**EXERCISE AIM:** In the listing below, find the line containing "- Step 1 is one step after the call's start" and the line containing "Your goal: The". Repeat exactly those two lines and every line between them.
MATERIAL SUPPLIED section start
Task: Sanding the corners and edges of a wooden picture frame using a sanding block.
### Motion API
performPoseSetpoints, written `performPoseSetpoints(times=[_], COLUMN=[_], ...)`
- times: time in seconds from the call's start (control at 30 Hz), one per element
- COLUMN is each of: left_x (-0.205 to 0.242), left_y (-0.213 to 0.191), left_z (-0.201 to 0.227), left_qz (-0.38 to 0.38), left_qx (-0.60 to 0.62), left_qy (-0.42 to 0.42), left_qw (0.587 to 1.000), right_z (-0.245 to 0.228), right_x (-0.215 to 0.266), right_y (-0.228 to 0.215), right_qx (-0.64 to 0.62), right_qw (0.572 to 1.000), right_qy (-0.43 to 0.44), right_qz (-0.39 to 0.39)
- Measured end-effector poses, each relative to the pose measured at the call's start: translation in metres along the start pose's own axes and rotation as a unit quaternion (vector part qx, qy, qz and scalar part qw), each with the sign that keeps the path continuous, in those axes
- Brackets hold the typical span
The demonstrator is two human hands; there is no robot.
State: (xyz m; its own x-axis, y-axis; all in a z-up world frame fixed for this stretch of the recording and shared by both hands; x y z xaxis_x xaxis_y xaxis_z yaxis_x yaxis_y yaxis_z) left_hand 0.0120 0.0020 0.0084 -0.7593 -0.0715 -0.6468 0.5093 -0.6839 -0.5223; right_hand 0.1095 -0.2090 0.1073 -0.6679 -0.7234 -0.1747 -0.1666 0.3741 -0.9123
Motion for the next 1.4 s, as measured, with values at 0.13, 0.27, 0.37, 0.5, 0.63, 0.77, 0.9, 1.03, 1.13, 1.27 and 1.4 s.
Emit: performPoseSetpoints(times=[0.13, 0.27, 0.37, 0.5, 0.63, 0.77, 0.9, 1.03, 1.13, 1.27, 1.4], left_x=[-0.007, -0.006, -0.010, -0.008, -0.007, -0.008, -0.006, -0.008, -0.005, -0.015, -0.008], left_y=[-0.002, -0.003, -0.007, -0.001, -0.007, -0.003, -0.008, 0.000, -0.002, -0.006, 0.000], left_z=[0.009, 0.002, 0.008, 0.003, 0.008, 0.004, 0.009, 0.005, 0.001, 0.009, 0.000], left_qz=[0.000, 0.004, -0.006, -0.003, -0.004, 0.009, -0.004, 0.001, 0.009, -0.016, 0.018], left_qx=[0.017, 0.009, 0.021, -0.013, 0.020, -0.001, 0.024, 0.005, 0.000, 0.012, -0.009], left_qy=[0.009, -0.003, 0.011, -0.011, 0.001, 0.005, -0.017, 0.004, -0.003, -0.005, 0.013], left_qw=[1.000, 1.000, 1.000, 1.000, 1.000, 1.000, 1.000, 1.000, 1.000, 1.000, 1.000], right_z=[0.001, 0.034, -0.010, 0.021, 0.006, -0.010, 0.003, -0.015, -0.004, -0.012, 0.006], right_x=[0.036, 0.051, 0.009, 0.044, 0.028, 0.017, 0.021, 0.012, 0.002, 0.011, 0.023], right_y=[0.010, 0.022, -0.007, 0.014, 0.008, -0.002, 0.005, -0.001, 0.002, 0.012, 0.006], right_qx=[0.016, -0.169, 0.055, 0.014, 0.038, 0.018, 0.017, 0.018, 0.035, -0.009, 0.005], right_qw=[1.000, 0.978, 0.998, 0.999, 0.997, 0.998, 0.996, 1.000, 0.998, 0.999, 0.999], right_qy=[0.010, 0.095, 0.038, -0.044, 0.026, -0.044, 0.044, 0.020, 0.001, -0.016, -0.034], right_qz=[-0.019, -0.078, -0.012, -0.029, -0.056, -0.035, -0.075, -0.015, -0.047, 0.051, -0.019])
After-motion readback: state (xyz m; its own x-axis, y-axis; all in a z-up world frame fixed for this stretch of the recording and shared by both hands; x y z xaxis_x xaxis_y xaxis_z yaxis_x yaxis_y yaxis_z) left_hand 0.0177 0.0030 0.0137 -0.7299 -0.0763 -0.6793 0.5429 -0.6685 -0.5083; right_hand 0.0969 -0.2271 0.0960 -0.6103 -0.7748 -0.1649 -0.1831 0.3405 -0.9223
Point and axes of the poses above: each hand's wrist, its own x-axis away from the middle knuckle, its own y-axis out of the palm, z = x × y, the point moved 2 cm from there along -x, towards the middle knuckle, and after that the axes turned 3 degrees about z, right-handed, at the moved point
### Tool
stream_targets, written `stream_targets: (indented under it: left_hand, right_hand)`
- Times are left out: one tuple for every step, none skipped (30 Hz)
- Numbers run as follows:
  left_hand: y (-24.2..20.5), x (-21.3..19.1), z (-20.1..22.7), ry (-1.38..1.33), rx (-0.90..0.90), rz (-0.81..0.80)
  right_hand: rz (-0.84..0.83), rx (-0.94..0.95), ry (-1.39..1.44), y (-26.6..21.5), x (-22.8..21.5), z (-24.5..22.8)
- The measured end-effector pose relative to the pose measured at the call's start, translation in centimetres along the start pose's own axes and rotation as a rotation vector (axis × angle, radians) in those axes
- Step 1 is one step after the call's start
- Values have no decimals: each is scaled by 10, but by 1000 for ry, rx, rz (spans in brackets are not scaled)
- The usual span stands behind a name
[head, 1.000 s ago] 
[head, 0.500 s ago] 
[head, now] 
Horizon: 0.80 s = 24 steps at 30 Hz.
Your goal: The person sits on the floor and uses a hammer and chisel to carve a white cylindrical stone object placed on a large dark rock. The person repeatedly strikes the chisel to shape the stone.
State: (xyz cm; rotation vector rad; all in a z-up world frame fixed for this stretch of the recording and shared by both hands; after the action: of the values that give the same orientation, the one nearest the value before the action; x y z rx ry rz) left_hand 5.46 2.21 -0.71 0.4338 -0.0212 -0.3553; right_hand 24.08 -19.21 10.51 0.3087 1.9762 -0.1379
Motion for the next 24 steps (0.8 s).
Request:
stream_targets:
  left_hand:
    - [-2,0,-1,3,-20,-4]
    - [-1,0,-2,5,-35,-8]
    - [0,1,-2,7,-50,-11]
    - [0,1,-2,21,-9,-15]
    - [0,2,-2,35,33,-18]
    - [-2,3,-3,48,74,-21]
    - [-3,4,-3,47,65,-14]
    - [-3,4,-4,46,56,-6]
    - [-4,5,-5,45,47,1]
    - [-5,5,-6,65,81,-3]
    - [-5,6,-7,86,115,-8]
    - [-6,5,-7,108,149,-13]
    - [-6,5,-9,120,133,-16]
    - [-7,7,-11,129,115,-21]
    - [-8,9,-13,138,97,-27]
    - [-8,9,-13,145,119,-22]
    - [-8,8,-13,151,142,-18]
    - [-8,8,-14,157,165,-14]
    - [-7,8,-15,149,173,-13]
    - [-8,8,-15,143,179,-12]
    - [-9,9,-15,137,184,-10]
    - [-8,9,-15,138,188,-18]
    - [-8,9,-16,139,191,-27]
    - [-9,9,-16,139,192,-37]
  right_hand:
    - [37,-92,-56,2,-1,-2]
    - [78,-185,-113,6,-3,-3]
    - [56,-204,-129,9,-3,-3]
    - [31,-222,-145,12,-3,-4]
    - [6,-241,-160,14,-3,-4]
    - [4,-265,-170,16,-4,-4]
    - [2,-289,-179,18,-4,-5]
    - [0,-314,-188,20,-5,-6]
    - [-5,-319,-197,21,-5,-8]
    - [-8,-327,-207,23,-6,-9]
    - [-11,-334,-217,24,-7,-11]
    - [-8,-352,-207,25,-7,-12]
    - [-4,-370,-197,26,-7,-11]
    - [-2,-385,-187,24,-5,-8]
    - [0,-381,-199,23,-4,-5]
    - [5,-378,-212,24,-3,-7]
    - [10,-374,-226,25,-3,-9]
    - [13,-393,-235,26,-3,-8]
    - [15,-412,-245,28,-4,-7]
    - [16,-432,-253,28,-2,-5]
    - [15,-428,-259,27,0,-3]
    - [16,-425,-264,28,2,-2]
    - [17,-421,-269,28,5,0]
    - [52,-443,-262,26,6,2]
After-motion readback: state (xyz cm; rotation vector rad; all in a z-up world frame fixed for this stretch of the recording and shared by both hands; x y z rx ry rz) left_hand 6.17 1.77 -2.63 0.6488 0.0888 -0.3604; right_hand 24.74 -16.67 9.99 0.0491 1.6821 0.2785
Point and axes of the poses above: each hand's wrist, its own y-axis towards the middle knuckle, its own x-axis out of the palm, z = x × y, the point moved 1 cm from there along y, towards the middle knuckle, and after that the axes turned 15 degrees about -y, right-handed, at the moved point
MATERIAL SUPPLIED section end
**SOLUTION TO THIS TASK:**
- Step 1 is one step after the call's start
- Values have no decimals: each is scaled by 10, but by 1000 for ry, rx, rz (spans in brackets are not scaled)
- The usual span stands behind a name
[head, 1.000 s ago] 
[head, 0.500 s ago] 
[head, now] 
Horizon: 0.80 s = 24 steps at 30 Hz.
Your goal: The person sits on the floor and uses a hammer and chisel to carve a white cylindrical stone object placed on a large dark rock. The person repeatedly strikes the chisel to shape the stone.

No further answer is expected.